RAS question
France's TGV (Train à Grande Vitesse) set the world rail speed record for conventional wheeled trains in 2007. What was the approximate speed achieved?
Correct answer: (B) 574.8 km/h.
France's modified TGV V150 set the conventional wheeled-train world speed record at 574.8 km/h on 3 April 2007.
Explanation
The key phrase in the question is "conventional wheeled trains". SNCF's archive identifies the TGV V150 trainset linked to the world speed record of 574.8 km/h on 3 April 2007, matching the 2007 record run described in the explanation. That separates the TGV record from two tempting but different categories: ordinary commercial running and maglev operation.
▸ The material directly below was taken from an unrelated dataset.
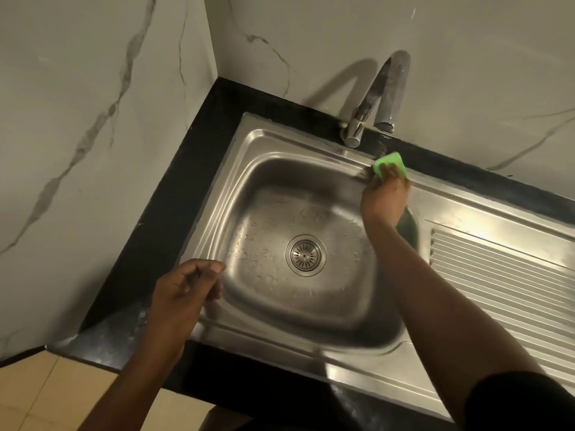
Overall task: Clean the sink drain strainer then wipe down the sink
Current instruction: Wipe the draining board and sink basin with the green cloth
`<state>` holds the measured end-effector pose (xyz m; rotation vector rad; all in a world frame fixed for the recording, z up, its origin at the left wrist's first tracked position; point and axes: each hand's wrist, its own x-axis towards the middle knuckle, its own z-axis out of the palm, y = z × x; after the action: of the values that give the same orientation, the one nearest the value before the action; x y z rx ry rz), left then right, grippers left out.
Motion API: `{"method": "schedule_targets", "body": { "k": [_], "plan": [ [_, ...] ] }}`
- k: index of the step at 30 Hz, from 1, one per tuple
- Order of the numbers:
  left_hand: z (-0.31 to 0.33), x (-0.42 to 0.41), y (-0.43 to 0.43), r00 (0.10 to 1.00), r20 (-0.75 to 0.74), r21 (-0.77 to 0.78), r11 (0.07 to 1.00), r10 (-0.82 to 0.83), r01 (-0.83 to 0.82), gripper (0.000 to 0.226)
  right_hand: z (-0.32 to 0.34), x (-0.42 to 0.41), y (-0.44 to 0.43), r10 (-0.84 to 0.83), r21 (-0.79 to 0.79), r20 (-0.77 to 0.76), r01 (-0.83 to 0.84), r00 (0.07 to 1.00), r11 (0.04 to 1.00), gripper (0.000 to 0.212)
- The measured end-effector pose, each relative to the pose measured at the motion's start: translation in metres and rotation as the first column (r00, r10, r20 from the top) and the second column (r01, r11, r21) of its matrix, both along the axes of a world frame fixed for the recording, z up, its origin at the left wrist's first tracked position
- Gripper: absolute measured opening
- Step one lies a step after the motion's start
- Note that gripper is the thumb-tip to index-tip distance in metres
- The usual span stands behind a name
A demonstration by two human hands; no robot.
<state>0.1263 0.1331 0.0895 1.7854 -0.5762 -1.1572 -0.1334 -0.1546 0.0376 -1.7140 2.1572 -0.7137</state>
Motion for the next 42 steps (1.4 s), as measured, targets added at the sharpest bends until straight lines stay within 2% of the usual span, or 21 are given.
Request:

A TGV in normal service is far slower than its special record attempt, with the explanation giving up to 320 km/h for commercial service. The 603 km/h figure belongs to Japan's SCMaglev in 2015, but maglev is separately categorised because it is not a conventional steel-wheel-on-rail train.
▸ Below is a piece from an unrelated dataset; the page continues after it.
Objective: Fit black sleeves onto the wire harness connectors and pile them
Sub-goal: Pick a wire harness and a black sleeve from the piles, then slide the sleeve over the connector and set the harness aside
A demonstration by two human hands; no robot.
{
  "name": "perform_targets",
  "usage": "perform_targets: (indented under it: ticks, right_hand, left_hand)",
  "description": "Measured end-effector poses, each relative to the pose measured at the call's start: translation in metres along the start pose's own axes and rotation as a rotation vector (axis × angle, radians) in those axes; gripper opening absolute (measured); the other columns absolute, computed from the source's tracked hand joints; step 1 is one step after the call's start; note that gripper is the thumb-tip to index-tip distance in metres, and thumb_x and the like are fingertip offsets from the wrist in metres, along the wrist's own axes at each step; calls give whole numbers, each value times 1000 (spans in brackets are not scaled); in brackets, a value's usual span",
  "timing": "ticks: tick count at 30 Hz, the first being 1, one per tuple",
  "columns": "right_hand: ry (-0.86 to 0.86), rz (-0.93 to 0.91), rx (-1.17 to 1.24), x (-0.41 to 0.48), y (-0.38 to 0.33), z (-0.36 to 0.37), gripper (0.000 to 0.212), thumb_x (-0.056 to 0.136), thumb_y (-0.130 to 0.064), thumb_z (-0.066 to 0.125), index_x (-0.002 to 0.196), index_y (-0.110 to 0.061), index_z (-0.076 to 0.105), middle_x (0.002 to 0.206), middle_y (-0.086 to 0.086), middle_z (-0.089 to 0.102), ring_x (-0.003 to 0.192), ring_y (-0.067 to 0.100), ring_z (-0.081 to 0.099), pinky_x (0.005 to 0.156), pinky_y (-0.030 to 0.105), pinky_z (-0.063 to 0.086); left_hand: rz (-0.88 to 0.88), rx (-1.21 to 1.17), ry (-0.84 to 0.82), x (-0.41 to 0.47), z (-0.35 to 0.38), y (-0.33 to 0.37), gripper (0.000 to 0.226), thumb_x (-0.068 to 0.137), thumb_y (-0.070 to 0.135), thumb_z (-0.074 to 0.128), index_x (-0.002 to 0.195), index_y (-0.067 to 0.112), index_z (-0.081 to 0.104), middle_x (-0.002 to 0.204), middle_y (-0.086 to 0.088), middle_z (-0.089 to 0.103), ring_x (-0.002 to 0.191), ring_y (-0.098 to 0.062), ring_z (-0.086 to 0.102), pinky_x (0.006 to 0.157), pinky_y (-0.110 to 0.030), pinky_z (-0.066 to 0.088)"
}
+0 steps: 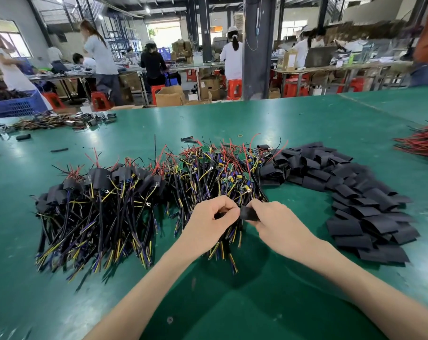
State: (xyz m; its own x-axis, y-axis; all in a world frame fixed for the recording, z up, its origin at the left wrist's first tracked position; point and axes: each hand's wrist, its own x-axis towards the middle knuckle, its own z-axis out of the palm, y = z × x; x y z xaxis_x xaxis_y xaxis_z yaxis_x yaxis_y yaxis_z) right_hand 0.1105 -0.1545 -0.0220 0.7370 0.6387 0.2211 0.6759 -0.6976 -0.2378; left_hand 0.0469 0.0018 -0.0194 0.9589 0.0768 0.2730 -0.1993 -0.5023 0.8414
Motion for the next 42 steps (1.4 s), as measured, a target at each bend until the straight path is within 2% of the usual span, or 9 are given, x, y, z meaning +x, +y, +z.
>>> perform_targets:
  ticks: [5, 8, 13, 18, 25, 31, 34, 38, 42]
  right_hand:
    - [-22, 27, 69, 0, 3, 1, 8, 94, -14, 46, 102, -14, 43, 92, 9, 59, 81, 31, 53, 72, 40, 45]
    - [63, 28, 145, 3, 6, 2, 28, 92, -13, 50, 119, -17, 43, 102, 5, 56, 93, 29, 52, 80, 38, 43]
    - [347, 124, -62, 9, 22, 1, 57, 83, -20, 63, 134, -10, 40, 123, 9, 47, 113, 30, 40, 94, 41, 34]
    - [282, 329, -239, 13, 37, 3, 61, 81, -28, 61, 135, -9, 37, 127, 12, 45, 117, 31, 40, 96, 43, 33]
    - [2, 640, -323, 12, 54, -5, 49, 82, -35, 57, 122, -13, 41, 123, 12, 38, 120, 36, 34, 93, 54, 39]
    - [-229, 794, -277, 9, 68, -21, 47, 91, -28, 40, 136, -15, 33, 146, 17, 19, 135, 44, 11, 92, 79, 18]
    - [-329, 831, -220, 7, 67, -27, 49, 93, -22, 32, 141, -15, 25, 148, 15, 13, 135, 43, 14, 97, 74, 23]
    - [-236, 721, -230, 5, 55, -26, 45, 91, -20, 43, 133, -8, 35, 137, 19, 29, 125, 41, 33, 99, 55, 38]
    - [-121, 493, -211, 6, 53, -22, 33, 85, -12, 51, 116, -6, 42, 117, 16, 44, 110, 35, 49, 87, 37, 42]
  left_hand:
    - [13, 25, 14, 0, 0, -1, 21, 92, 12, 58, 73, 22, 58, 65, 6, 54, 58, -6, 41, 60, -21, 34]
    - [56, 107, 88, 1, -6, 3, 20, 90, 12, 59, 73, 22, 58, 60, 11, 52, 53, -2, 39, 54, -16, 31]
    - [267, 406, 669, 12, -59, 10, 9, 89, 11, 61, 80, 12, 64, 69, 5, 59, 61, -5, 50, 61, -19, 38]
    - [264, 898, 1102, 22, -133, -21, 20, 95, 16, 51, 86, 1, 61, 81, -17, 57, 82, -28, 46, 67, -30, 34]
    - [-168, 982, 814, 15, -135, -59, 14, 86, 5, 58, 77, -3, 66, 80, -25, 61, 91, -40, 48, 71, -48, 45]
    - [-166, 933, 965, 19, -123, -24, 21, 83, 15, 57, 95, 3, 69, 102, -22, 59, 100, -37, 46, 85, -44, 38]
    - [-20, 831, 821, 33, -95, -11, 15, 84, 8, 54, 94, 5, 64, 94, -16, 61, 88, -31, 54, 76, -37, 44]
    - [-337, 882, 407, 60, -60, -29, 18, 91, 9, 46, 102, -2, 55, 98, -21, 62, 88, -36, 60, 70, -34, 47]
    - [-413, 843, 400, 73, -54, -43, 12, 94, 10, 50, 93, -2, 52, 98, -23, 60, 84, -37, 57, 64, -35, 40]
Why the other options are wrong
- (A) 374 km/h is closer to a high operational-speed idea than to the 2007 TGV V150 record run, which the cited SNCF archive records at 574.8 km/h.
- (C) 603 km/h refers to the Japanese SCMaglev record in 2015, but the question asks for a conventional wheeled-train record, not a maglev record.
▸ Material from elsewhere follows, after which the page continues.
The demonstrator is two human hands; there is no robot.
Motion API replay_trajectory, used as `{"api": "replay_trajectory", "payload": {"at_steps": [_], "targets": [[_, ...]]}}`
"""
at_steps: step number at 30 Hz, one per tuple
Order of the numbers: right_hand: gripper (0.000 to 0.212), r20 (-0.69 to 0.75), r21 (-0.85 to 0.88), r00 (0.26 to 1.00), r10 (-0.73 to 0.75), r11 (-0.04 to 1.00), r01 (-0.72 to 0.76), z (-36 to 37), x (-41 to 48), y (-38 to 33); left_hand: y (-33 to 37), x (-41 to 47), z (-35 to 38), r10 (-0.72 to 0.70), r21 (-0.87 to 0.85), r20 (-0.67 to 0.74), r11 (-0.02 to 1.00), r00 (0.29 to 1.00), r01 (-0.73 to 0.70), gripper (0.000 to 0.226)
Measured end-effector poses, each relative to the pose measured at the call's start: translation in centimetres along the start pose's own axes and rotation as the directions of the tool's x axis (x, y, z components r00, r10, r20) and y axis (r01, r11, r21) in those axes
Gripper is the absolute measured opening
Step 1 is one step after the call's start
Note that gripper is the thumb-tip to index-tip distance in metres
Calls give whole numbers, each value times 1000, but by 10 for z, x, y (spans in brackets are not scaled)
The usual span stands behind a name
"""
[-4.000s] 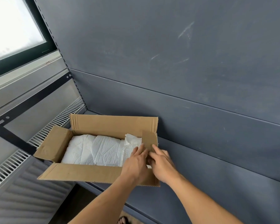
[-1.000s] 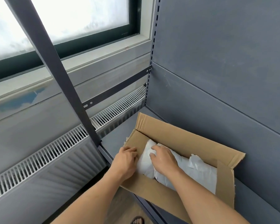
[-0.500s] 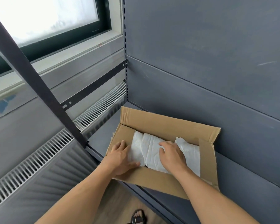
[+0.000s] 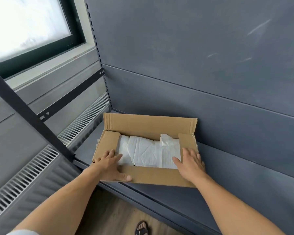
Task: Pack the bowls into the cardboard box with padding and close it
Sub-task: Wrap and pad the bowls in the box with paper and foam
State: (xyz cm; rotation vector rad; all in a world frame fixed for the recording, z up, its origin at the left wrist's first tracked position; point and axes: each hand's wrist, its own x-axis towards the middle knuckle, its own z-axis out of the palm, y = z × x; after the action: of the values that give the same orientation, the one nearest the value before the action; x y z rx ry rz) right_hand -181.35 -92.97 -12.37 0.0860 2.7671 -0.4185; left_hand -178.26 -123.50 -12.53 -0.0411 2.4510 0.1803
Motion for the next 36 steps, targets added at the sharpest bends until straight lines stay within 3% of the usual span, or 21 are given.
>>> {"api": "replay_trajectory", "payload": {"at_steps": [5, 12, 18, 23, 28, 30, 33, 36], "targets": [[93, 171, -39, 984, -51, 998, 58, -8, -22, 11, 8, -15, -1, -15, 108, 135, 994, 991, 1, 145], [138, 464, -183, 885, -38, 973, 138, 0, -24, 29, 8, -18, 14, -64, 115, 23, 991, 998, 61, 145], [119, 422, -235, 906, -37, 961, 148, 3, -26, 30, 6, -20, 14, -55, 111, 8, 992, 998, 54, 135], [120, 444, -227, 895, -39, 961, 155, -7, -18, 28, 15, -27, -3, -49, 65, 89, 997, 995, 43, 137], [114, 450, -136, 890, -71, 980, 147, -18, -4, 24, 20, -26, -22, -72, -7, 147, 997, 986, 74, 112], [106, 413, -173, 907, -78, 971, 162, -23, 0, 22, 19, -18, -28, -81, -33, 151, 996, 985, 87, 114], [76, 253, -184, 957, -144, 964, 194, -28, 5, 21, 14, -7, -35, -76, -75, 65, 994, 995, 80, 124], [75, 102, -201, 973, -205, 954, 222, -30, 10, 17, 13, 4, -37, -57, -30, -124, 998, 991, 53, 115]]}}
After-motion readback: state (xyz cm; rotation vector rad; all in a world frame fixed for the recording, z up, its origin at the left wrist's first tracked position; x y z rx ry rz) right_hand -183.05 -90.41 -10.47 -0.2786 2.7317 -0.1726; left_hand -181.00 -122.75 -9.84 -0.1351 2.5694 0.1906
- (D) 430 km/h is associated with Shanghai Maglev operation, so it belongs to a different technology category and not to the TGV V150's wheeled-rail record.
Concept
This tests world transport geography through the distinction between high-speed rail records and operating speeds. RAS questions often use such examples to check whether candidates can separate conventional rail systems from maglev technology.